GOP proponents of fiscal solvency are currently using the debt-ceiling cap as a bargaining chip against Democrats’ efforts to pass trillions more in superfluous spending for welfare, entitlements and corporate handouts.
But Democrats hope to debase and invalidate their legitimate concerns by answering them in kind with what even Yellen readily admits “is really a gimmick,” as she she told CNBC regarding the platinum coin.
“What’s necessary is for Congress to show that the world can count on America paying its debt,” Yellen said.
Sure it is, said Rohan Grey, a Willamette University law professor and expert on fiscal policy.
“The fact that [the coin] represents an accounting gimmick is a source of its strength, rather than a weakness,” Grey wrote in a 2020-21 study in the Kentucky Law Journal.
“The idea of ‘fighting an accounting problem with an accounting solution’ is entirely coherent … the debt ceiling itself can be viewed as one big, poorly designed accounting gimmick.”
The United States will hit the ceiling Oct. 18 unless Congress acts in time to suspend it.
The two parties are in a stalemate in the Senate over what used to be a routine exercise.
For Democrats in Congress to approve the debt-ceiling raise unilaterally without Republican support could prove to be politically risky as they already face harsh criticism over the Biden administration’s economic stewardship and failure to rebound from last year’s pandemic-spurred crash.
With political consequences looming overhead in the 2022 midterm election, a shiny coin with a 1 and 12 zeroes is tempting to some, regardless of whether that untested and audacious path would actually work.

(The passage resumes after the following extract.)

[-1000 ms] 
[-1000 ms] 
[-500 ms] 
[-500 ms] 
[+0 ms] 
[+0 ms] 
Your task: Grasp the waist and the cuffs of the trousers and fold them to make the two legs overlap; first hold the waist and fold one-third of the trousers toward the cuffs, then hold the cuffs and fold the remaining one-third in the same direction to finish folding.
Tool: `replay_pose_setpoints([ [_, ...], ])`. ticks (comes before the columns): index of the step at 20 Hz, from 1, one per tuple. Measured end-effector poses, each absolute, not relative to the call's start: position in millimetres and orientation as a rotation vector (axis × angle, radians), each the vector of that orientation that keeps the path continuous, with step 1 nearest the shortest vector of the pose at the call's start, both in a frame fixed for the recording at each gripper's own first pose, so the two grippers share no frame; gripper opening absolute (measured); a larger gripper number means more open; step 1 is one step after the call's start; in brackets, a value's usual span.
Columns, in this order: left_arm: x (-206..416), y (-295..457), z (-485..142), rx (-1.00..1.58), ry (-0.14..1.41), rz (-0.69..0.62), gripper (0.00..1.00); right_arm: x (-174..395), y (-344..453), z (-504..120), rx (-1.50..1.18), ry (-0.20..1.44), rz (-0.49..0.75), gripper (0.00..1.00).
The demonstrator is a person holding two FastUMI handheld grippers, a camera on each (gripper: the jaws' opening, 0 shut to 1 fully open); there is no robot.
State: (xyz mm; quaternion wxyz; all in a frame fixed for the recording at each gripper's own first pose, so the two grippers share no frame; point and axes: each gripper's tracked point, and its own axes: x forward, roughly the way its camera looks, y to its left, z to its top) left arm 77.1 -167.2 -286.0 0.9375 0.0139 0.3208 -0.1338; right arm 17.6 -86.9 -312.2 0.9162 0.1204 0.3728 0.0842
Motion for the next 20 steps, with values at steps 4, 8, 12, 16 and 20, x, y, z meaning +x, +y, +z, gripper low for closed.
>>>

But fraught questions arise for lots of Democrats as well as Republicans: Would they have wanted President Donald Trump to be ordering up mega-coins like Diet Cokes to his desk? Do they want the next president to have that power? Or even this one?
Other extraordinary workarounds have been floated, too, such as House Speaker Nancy Pelosi’s recent idea of invoking the 14th Amendment’s guarantee that the “validity of the public debt of the United States, authorized by law … shall not be questioned,” which some scholars argue could be used to override the debt limit.
The White House has looked at all such options “and none of those options were viable,” press secretary Jen Psaki said. “So, we know that the only path forward here is through Congress acting.”
The debt ceiling was instituted in the World War I era to make it easier for the U.S. to issue war bonds without needing congressional approval each time. Legislators only needed to stay under the approved total.
Raising or suspending the ceiling has been a mostly uncontroversial task until recent times, because the debt comes mostly from spending that has already been approved by Congress or covers payments mandated by law. Now everything is fodder for a fight to the last minute.